In 1894, when the Peoria Art League was formed, Dora was an early supporter and member. She organized the West Bluff 19th Century Club and was its first president in 1898, and in 1923, she joined the Peoria Art Institute’s board of directors. All the while, she raised her children and pursued her artwork, never loosing her agile touch.

Mr. Peyraud and art class at Shady Beach, Peoria, 1898 Peoria Public Library Collection


To learn more about this artist, please go to her artist page on our website at http://iwa.bradley.edu/artists/DoraBourscheidt.


Theodosia Park Breed (Born 1896, Detroit, Michigan Died 1985, Freeport, Illinois)

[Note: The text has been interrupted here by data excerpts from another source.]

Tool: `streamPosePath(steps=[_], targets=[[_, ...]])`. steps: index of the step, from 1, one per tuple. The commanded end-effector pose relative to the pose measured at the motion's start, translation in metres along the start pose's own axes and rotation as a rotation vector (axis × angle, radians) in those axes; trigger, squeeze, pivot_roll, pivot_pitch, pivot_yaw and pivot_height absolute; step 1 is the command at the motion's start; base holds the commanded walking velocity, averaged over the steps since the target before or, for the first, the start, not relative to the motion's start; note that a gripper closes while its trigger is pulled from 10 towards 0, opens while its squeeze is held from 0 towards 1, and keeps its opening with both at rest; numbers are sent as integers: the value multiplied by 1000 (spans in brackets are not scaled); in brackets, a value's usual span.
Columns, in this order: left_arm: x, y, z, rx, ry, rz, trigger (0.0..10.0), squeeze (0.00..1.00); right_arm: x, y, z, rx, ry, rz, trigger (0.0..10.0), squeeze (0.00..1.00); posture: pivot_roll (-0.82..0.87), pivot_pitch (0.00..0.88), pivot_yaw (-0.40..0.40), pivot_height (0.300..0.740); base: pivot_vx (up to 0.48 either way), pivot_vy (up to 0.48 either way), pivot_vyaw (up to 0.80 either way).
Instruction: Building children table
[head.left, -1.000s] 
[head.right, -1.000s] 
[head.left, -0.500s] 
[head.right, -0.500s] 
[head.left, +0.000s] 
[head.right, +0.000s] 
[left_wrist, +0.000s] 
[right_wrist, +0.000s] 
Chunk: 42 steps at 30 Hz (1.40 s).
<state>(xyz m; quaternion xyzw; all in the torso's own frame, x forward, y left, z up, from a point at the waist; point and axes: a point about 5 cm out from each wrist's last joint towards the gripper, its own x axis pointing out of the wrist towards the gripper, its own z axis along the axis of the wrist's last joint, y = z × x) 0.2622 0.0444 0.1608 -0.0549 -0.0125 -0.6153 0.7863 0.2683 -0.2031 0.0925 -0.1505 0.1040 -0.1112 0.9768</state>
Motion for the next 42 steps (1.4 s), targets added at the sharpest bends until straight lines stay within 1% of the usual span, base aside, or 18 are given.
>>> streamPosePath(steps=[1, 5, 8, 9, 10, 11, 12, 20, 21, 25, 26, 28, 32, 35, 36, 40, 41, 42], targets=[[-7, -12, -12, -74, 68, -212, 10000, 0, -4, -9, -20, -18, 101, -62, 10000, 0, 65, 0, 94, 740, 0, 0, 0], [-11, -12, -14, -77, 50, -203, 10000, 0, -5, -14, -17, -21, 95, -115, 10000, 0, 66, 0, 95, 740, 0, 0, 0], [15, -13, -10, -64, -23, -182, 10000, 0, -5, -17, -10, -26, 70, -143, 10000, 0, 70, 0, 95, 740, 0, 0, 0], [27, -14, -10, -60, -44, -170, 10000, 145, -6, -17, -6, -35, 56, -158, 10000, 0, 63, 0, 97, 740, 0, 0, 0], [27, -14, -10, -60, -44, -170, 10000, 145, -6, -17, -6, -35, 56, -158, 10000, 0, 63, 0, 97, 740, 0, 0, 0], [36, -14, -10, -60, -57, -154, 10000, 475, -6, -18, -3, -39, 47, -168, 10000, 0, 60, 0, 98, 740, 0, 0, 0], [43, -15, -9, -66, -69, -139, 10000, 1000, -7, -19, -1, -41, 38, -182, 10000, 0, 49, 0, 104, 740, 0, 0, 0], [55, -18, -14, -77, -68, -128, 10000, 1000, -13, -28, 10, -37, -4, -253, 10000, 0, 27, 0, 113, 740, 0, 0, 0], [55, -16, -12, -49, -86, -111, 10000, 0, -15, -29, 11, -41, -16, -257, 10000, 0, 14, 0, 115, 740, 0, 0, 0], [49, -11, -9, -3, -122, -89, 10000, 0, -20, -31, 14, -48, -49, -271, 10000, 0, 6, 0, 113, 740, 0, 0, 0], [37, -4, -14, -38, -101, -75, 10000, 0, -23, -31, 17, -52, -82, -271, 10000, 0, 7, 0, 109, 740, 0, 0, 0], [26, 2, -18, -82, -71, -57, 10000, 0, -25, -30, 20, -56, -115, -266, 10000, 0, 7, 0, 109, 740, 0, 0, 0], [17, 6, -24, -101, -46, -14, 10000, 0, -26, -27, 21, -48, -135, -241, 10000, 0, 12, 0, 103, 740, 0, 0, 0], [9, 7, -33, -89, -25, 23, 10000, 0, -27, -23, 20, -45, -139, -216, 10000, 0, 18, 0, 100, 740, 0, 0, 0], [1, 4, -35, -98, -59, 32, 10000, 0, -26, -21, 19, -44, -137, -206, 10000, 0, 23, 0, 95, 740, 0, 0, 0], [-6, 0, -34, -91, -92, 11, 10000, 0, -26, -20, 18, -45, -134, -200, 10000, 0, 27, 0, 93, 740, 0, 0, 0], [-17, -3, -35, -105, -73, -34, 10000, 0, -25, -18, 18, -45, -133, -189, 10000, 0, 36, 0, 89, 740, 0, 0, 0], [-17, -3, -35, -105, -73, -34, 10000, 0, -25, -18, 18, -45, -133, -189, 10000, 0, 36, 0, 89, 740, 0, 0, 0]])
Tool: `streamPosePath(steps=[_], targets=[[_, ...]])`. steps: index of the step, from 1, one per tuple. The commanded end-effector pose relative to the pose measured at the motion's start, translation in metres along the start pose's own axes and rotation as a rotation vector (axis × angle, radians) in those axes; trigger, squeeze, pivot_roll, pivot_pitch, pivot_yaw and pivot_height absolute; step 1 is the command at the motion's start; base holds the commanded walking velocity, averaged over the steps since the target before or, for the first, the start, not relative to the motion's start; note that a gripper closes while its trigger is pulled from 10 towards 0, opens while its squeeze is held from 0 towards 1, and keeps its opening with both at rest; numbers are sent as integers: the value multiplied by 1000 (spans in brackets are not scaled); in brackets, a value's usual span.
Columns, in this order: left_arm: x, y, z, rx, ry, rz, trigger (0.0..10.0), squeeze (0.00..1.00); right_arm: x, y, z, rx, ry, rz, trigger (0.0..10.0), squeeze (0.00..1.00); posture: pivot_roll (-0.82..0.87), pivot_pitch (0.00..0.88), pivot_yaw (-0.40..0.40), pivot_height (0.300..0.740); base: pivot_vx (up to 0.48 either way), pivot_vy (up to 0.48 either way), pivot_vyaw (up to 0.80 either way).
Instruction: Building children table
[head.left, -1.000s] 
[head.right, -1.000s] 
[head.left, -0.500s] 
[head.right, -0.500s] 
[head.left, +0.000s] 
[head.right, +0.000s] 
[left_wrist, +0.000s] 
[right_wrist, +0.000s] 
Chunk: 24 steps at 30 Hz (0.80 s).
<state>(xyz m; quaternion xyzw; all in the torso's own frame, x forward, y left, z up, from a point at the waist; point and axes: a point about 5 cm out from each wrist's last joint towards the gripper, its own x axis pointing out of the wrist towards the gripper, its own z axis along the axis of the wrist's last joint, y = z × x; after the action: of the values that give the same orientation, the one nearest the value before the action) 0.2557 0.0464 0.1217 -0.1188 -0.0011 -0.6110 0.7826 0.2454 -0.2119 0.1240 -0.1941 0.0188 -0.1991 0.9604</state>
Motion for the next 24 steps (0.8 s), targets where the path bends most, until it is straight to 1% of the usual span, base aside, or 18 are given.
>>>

Theodosia Breed Millicent, circa 1915 Oil on canvas, 38 in. x 30 in. Lent by Sylvia Vaterlaus

Theodosia and her husband Donald converted the space above the garage of the


family's Freeport, Illinois, home into a studio and had a bridge built over the driveway to link the studio to the house. Here her sitters would come to have their portraits painted. "She would often entertain them with accounts of her western trip in a Model T in 1917," recalls her daughter Sylvia. Or she would call Sylvia to the studio to read aloud to a sitter. "She felt that their faces would be more animated if they had some form of entertainment."1 Born in Detroit, Theodosia lived in Germany, Massachusetts, and Chicago, finally moving to Freeport after she married. She first studied at the Museum of Fine Arts in Boston, then the School of the Art Institute of Chicago and the Art Students League of New York, where she painted in the


mornings and afternoons, and danced (another passion of hers) during her lunch hour. As she raised her children in Freeport, where Donald was publisher of the newspaper, she continued painting, receiving portrait commissions from local residents. Sylvia remembers that she usually had a portrait in progress in her studio. In 1932, she visited her parents, living at the time in Hawaii. She had been commissioned by the University of Chicago to paint a portrait of her father, Robert Ezra Park, a noted sociologist. Today, the painting is part of the university's art collection. Many of her portraits still hang in homes in northern Illinois, visual memories passed from generation to generation. Her family keeps many of her paintings and travel


sketches in their homes. Sylvia, an artist herself, says, "When I look at some of her work I can see true elegance."2

Theodosia Breed Self-Portrait, n.d. Oil Breed Family Collection

To learn more about this artist, please go to her artist page on our website at http://iwa.bradley.edu/artists/TheodosiaBreed.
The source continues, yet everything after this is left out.